What you should do
From start to end of the material below, restate each line exactly.

Source data

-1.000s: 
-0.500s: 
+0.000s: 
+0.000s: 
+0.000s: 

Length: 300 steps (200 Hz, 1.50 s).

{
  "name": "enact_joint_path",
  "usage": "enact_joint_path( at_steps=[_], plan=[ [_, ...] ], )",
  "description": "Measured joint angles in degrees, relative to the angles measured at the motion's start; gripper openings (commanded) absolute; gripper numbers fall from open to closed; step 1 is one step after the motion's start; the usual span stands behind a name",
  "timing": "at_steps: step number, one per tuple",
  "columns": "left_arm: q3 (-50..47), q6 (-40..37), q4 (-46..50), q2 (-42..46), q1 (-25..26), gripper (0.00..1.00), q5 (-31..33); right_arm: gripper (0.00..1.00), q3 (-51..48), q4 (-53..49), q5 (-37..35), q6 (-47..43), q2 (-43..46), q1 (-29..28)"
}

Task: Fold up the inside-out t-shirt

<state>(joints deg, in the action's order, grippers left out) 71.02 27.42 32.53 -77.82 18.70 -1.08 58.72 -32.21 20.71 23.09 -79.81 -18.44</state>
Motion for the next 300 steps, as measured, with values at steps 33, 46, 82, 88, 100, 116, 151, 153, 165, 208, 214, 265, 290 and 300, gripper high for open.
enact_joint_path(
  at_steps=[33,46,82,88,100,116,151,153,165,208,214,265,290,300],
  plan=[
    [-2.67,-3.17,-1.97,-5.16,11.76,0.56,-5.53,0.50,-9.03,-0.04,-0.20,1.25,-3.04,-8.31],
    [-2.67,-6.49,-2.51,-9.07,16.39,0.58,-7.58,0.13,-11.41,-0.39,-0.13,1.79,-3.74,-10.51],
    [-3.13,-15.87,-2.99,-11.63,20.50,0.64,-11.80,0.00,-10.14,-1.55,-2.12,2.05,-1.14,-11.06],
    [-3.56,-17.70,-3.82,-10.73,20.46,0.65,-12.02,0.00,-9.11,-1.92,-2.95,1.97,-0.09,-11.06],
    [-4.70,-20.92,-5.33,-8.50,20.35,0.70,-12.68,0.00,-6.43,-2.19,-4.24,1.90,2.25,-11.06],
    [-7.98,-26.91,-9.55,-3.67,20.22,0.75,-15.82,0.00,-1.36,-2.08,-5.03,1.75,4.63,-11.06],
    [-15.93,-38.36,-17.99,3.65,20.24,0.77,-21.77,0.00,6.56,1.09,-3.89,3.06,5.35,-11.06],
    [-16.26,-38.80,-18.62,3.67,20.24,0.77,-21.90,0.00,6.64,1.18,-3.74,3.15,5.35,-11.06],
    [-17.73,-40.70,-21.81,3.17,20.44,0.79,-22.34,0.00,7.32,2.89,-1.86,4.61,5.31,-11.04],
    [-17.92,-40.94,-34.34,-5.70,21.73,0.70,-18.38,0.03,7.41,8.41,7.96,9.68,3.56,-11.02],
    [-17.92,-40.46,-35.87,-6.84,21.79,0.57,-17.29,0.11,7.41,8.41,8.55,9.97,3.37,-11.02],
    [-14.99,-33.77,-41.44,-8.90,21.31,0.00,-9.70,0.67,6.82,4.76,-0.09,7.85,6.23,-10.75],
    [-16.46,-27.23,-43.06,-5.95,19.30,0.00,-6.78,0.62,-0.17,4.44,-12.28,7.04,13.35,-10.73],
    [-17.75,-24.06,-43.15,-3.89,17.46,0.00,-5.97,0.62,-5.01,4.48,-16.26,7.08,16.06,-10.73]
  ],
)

Your solution
-1.000s: 
-0.500s: 
+0.000s: 
+0.000s: 
+0.000s: 

Length: 300 steps (200 Hz, 1.50 s).

{
  "name": "enact_joint_path",
  "usage": "enact_joint_path( at_steps=[_], plan=[ [_, ...] ], )",
  "description": "Measured joint angles in degrees, relative to the angles measured at the motion's start; gripper openings (commanded) absolute; gripper numbers fall from open to closed; step 1 is one step after the motion's start; the usual span stands behind a name",
  "timing": "at_steps: step number, one per tuple",
  "columns": "left_arm: q3 (-50..47), q6 (-40..37), q4 (-46..50), q2 (-42..46), q1 (-25..26), gripper (0.00..1.00), q5 (-31..33); right_arm: gripper (0.00..1.00), q3 (-51..48), q4 (-53..49), q5 (-37..35), q6 (-47..43), q2 (-43..46), q1 (-29..28)"
}

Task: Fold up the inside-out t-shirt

<state>(joints deg, in the action's order, grippers left out) 71.02 27.42 32.53 -77.82 18.70 -1.08 58.72 -32.21 20.71 23.09 -79.81 -18.44</state>
Motion for the next 300 steps, as measured, with values at steps 33, 46, 82, 88, 100, 116, 151, 153, 165, 208, 214, 265, 290 and 300, gripper high for open.
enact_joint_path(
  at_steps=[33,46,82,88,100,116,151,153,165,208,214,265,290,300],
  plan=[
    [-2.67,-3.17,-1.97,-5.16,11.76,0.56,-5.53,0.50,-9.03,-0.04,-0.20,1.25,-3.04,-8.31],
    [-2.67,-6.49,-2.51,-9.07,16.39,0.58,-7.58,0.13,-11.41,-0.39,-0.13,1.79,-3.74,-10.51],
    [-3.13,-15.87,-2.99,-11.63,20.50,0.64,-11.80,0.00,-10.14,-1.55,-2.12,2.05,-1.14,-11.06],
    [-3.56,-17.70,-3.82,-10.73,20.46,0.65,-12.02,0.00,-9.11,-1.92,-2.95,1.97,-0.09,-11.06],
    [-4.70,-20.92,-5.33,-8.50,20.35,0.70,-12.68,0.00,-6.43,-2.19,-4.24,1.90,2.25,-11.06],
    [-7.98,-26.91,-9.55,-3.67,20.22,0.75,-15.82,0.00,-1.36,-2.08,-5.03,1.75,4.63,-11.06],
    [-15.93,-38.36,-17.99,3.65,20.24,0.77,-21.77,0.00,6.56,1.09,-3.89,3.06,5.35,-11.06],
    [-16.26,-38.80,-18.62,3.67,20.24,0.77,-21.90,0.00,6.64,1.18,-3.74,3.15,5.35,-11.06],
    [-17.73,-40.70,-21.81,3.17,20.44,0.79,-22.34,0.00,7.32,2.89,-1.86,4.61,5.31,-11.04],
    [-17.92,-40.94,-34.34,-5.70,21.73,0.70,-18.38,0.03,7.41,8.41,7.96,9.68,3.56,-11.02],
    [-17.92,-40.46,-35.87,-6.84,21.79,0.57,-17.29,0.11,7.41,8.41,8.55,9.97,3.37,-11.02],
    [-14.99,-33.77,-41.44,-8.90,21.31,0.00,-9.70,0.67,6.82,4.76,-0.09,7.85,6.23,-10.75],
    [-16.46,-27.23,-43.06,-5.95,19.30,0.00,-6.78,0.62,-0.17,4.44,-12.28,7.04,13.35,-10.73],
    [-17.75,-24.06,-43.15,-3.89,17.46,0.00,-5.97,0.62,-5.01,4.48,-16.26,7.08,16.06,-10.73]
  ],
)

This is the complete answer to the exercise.